I dont like my psychiatrist that much (no offence to him)

He is specialised in talking to adults, and says stuff to me that I just dont understand...and I feel stupid for trying to answer something, or when I have to ask him to simplify what he meant. He uses big words! When I first came to him...he didnt even know what a transsexual person was.

Ive been seeing him for about 10 months already, and I really think Im wasting his time, my time, my parents time and a lot of money that could be spent on someone better
He is trying to convince me that I should wait another 2 years before taking hormones in case I change my mind (that was his only reason)...and my parents are listening to him, cause he is "the professional one here"

I told him that he could maybe let me see and endocrinologist and go from there. He said he would, but its been 4 months later and he never got around to referring me. I said that hormone blockers could be an option...and that if I did want to change my mind, no harm would be done

But he seemed to ignore everything I said, and went on to talk about how teenage girls and even people in their 20's arent always happy with their body features.
Its just been really frustrating to hear him talk about random stuff thats not even related to how Im feeling, and for him to be so against me, especially when the first day I saw him and mentioned I wanted to be helped with my transition!

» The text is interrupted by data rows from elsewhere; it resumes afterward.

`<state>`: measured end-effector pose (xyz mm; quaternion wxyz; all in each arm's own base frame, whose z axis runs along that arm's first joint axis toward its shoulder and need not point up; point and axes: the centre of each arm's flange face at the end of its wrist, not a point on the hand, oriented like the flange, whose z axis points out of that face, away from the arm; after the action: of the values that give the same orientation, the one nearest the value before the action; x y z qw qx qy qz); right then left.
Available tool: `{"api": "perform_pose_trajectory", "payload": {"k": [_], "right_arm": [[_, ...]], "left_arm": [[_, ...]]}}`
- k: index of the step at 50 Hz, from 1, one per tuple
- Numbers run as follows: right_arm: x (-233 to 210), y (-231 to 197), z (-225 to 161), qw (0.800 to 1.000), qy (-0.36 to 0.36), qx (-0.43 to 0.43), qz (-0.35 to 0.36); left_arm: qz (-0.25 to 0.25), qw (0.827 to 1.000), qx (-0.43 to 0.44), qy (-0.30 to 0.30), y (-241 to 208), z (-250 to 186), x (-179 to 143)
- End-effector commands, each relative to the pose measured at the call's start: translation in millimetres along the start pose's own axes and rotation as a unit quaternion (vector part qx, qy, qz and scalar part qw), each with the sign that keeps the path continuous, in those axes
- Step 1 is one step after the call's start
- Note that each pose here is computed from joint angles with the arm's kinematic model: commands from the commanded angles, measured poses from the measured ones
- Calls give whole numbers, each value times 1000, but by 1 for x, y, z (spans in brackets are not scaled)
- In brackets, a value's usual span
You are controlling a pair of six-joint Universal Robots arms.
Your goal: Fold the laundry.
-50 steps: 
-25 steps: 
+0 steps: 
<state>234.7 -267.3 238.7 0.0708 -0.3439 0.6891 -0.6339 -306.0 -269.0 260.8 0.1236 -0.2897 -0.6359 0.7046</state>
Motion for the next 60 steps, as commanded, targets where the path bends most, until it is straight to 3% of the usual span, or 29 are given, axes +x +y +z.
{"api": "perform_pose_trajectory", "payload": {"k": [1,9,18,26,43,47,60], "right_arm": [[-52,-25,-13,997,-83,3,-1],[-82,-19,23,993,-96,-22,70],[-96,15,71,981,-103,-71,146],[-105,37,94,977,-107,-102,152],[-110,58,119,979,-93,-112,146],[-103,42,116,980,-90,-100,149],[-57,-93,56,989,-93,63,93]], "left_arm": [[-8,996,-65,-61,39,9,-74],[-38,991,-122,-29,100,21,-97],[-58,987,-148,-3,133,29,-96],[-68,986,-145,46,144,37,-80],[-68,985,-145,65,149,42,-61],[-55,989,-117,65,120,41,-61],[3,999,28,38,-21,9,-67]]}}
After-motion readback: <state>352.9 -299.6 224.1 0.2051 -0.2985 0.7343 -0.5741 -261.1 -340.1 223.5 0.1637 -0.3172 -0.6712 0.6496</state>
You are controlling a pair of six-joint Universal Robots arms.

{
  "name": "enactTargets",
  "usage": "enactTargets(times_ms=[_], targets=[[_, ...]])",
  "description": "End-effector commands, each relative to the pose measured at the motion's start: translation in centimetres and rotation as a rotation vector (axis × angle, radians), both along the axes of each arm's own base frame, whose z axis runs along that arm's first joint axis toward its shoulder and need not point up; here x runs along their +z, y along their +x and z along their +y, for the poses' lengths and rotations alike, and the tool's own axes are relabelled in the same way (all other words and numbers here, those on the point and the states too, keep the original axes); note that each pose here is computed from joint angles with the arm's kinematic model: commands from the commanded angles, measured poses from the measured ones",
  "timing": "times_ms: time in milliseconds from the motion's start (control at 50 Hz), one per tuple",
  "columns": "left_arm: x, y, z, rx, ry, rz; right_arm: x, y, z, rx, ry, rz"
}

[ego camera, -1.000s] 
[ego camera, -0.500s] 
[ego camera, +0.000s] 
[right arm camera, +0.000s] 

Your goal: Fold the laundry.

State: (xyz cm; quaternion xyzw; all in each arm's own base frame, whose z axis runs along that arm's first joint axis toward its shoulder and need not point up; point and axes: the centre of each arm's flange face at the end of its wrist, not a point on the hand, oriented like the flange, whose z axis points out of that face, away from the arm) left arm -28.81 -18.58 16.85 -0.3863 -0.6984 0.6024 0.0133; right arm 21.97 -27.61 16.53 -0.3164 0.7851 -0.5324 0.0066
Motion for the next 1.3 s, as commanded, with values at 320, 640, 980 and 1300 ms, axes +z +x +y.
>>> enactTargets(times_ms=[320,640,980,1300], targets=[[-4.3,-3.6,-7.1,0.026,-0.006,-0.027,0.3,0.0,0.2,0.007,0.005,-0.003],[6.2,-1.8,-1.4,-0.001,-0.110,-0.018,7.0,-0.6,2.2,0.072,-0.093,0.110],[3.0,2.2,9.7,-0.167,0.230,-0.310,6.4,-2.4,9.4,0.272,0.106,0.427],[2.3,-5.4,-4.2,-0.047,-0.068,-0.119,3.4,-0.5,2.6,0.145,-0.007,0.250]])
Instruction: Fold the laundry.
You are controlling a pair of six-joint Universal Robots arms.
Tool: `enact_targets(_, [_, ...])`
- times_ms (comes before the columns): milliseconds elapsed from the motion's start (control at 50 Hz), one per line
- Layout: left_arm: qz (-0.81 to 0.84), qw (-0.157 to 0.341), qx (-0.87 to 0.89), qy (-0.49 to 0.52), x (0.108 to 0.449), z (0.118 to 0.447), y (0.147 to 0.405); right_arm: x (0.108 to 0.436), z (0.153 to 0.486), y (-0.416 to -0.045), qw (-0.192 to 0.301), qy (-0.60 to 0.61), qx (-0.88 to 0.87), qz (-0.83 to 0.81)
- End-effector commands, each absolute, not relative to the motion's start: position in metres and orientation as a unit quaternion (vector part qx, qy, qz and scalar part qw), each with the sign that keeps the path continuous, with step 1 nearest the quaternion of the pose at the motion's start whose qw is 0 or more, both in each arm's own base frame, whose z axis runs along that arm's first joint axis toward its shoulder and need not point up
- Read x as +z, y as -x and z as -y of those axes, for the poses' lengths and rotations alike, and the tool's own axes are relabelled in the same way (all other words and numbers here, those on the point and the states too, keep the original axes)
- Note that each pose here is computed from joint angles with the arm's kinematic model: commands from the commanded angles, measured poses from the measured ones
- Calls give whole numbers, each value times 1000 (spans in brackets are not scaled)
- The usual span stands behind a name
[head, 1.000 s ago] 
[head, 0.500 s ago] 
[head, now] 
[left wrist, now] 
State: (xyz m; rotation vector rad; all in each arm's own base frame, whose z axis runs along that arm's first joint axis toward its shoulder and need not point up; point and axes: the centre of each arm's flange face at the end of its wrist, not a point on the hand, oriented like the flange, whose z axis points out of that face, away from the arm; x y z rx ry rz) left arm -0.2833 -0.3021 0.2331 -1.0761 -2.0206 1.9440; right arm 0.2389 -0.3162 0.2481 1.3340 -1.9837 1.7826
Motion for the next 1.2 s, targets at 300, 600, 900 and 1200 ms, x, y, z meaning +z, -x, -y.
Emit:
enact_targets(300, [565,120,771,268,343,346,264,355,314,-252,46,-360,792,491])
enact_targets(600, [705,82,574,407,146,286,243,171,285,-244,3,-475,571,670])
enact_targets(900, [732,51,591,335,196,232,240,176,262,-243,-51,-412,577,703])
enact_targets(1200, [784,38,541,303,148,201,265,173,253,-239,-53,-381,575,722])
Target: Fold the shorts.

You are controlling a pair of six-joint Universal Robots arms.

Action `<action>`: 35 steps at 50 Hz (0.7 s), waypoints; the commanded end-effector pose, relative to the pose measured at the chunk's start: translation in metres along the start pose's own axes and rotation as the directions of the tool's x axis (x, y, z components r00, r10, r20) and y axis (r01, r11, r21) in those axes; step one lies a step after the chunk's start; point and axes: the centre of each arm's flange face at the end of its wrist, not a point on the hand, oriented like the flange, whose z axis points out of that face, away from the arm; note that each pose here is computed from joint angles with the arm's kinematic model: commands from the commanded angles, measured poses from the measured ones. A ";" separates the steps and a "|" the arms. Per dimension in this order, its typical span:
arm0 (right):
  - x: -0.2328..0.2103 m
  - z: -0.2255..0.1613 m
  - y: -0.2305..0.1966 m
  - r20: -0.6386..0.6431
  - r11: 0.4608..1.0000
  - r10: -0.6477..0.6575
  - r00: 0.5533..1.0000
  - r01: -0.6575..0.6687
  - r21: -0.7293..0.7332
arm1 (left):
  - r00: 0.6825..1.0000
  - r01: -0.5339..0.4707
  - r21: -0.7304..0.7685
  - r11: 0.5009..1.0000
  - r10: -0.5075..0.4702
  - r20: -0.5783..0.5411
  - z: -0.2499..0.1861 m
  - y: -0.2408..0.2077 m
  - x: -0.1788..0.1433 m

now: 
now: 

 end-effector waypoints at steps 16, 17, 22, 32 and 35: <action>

At the moment he is really enthusiastically looking for some type of chromosome test to get me to take...to see if something really is wrong with me

So...Im looking forward to taking chromosome tests in January...NOT

I really want to see a gender therapist, but I live in Australia...and just cant seem to find any! I think seeing one would be a huge help. Maybe they would be able to help my mum and dad understand also. The only reason my parents wont let me take Testosterone right now is because they dont think I have enough experience in life. I still dont know what that has to do with much. But they said that maybe if I had everything more planned out and knew what I wanted in the future, they would look into and help me some day soon to get the injections, which was good to hear

They are also starting to use my chosen name, finally!

So that gives me hope!
I guess this post was kinda long and pointless, so Im sorry! I just needed to get everything out after so long

But I do have two questions that hopefully someone can answer...
Do you know where I can find a gender therapist in Australia? Preferably Queensland.
And how much do testosterone injections cost monthly in Australia?

I heard they are different prices from in the US. Thanks!